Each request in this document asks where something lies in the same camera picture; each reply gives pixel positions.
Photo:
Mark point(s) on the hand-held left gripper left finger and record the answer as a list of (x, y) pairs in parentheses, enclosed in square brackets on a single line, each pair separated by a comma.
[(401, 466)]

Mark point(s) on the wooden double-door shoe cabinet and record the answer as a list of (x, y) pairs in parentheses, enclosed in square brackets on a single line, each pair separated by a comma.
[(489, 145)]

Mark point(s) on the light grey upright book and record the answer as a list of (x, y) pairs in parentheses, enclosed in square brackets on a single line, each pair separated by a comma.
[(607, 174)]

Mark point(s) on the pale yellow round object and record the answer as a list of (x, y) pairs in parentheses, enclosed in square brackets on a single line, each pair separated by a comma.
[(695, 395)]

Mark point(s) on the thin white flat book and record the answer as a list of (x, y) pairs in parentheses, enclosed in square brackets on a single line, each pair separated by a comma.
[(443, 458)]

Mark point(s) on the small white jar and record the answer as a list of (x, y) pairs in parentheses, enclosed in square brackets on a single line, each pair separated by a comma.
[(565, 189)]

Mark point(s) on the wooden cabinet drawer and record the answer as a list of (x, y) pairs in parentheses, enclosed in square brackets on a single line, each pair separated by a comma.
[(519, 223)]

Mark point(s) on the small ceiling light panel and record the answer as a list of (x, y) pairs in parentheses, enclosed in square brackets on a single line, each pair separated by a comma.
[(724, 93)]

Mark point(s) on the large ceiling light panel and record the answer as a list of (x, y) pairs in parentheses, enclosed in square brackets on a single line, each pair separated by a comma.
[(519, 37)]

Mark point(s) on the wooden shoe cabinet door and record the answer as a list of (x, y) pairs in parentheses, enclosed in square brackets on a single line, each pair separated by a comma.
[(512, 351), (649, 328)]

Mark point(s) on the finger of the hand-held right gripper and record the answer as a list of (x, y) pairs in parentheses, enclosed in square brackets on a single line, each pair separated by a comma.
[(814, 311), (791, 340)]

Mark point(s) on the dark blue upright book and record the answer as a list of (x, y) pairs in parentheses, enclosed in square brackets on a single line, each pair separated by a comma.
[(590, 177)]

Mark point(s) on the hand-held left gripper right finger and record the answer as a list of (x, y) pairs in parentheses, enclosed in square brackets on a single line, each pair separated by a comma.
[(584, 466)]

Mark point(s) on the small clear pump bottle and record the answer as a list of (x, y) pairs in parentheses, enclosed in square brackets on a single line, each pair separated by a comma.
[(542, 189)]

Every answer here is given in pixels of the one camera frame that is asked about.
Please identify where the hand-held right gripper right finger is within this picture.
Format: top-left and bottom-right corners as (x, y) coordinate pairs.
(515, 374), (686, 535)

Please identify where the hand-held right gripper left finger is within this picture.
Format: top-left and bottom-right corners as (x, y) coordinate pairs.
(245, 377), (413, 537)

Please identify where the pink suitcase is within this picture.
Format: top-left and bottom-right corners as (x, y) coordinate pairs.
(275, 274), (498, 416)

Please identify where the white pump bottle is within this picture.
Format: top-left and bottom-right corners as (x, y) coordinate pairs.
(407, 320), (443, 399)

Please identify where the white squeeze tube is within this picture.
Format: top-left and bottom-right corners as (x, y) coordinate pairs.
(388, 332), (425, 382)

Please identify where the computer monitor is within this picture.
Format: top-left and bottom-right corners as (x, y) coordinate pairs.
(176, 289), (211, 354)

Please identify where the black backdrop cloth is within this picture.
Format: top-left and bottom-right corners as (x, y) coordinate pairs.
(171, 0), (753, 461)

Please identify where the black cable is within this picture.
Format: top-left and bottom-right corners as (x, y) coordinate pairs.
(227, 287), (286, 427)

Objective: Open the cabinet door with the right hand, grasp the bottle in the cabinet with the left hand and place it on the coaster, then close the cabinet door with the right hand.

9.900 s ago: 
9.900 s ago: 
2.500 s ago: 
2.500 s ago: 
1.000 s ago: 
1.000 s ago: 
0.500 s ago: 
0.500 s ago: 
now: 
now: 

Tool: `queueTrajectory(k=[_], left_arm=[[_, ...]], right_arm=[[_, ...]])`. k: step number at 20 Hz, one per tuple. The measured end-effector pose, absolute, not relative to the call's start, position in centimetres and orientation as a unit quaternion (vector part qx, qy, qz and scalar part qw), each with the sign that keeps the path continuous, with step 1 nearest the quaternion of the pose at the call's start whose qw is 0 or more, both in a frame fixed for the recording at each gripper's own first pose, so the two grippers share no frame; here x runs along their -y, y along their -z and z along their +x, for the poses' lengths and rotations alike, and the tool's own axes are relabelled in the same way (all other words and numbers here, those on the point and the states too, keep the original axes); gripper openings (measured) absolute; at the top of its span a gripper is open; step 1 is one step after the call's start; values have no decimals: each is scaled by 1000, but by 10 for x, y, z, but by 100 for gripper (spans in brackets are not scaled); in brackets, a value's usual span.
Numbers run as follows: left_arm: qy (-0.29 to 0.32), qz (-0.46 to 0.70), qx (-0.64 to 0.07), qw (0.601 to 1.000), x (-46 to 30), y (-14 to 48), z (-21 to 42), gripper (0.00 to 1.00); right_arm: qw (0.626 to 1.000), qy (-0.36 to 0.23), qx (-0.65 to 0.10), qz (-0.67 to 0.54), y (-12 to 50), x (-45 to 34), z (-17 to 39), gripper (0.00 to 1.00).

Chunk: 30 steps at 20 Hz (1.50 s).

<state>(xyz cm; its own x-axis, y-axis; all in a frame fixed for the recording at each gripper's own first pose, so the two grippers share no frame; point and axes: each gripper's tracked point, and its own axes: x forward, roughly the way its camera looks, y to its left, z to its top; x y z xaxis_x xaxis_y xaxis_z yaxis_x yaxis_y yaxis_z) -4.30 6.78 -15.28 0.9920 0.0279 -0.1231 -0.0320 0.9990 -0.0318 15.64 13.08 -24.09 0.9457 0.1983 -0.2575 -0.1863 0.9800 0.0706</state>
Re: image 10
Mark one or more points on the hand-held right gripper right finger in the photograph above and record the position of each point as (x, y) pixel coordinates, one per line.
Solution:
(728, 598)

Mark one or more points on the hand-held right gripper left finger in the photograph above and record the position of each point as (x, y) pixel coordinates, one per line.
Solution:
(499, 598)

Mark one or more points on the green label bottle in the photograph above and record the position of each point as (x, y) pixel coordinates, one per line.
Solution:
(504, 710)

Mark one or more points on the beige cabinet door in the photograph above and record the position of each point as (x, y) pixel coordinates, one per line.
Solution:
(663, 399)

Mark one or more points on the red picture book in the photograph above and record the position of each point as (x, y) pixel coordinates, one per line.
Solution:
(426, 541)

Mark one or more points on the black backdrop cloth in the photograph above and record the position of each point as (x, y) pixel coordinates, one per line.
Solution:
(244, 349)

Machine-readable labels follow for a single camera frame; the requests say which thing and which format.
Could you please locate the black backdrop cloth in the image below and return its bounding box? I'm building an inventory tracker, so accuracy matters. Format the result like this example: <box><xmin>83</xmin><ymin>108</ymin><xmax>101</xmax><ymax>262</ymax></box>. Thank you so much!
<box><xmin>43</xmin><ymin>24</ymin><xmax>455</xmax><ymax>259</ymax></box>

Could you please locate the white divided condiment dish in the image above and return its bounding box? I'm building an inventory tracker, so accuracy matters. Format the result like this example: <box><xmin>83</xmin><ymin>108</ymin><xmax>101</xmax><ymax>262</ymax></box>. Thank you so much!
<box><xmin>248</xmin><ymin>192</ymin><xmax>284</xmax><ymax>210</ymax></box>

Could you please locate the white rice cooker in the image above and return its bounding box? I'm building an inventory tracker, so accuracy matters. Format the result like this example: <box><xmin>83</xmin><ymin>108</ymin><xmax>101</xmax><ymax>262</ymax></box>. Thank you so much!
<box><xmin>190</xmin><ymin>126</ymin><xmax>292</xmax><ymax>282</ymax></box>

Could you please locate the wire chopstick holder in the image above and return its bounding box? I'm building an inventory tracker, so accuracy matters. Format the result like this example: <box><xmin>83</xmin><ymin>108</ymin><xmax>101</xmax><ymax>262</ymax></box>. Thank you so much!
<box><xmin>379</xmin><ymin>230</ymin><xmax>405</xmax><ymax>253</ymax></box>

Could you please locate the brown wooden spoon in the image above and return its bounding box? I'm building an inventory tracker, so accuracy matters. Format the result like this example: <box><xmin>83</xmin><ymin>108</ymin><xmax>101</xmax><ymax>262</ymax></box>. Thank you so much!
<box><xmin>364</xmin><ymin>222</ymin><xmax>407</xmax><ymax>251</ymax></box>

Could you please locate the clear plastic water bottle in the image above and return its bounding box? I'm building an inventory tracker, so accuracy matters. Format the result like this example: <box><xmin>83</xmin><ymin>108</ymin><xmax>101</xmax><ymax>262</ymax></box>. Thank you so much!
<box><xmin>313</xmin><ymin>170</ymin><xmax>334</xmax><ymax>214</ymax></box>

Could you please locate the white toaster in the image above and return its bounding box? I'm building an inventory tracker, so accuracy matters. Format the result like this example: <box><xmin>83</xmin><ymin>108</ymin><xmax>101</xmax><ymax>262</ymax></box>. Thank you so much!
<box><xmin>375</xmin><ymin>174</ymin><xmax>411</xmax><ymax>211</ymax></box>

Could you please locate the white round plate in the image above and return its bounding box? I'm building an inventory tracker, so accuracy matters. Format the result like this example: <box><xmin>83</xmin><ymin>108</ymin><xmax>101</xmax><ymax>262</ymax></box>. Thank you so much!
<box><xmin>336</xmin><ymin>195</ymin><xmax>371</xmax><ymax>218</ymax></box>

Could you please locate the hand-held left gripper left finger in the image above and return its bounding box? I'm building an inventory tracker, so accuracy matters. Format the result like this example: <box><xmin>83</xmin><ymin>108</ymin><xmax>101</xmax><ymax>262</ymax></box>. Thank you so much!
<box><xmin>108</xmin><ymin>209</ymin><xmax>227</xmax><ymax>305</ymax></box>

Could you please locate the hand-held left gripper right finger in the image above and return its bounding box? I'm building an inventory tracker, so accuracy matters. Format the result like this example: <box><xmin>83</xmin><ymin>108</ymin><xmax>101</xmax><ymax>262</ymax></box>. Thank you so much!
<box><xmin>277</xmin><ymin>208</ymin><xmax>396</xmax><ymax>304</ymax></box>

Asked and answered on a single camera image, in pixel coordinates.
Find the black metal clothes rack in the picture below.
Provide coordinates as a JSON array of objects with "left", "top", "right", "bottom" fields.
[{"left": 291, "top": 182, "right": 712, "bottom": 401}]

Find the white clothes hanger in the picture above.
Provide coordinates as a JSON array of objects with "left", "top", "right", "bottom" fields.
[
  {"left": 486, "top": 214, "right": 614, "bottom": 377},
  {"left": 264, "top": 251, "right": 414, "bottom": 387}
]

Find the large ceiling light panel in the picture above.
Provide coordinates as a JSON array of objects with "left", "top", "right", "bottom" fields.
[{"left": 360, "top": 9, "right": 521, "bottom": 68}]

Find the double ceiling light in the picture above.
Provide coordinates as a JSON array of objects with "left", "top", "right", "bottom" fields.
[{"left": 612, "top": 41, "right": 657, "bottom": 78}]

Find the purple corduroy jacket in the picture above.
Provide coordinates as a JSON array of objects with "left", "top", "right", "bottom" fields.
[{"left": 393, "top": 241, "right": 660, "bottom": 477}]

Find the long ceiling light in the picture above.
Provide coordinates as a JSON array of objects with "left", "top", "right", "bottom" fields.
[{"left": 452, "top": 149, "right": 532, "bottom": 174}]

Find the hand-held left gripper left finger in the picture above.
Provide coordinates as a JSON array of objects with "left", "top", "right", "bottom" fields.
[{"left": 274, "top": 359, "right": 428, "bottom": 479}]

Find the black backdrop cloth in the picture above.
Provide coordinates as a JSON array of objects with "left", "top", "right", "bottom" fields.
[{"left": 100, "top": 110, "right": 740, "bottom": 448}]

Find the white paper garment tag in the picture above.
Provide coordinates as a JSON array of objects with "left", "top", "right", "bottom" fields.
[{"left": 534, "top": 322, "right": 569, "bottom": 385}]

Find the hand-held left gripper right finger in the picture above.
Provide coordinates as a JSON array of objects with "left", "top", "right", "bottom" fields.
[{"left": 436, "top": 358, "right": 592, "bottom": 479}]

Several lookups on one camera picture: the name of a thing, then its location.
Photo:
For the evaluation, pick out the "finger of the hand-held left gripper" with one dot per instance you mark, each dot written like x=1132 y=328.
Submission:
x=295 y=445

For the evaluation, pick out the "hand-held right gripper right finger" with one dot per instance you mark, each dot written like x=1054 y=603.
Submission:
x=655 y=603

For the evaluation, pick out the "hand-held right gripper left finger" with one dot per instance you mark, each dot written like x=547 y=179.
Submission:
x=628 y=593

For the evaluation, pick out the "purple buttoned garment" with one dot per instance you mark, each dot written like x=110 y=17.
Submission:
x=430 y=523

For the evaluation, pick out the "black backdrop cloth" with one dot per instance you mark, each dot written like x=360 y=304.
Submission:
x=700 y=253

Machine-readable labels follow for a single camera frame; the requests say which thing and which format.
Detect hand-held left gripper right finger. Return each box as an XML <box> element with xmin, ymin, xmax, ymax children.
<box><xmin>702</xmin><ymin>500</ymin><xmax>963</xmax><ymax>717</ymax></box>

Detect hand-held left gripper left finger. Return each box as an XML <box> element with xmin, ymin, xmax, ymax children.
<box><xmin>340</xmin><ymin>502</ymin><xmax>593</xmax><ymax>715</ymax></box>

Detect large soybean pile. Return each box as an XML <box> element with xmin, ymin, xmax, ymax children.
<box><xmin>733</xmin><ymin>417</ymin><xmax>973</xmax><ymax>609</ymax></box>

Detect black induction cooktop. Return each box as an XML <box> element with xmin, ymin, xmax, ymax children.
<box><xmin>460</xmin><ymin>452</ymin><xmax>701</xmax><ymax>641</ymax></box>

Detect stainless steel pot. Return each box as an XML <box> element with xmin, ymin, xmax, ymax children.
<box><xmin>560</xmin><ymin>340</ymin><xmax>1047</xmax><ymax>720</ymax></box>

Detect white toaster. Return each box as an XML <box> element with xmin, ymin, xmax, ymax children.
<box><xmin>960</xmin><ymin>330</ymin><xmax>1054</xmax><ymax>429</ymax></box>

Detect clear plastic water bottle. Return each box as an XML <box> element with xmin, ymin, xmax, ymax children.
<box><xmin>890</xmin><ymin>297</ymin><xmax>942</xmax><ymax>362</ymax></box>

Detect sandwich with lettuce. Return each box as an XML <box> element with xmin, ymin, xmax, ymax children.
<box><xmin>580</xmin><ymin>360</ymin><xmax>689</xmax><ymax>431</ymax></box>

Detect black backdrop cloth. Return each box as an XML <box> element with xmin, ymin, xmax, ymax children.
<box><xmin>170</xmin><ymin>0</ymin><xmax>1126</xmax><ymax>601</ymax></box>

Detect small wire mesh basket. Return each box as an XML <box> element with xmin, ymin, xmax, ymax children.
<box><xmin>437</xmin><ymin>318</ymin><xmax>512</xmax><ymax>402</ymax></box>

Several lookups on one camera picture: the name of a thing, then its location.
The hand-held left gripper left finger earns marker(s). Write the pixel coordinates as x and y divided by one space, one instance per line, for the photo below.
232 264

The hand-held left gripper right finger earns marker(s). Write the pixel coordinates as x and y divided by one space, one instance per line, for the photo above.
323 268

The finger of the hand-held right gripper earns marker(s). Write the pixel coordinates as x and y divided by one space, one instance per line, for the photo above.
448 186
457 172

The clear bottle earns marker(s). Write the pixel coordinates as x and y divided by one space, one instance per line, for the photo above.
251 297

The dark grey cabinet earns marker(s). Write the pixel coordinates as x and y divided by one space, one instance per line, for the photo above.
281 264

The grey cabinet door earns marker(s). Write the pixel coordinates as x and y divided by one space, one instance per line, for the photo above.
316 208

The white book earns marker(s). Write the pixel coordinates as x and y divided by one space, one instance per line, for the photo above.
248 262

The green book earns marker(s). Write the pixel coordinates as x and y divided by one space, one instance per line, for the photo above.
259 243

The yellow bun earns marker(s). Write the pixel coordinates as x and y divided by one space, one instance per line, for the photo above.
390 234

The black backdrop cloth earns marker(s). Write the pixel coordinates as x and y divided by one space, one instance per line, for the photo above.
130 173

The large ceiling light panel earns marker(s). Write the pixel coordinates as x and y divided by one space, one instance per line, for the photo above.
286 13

## About this exercise
Determine which lines above include the word "clothes", and report those lines in full.

## Result of the exercise
Find the black metal clothes rack in the picture below.
Find the white clothes hanger in the picture above.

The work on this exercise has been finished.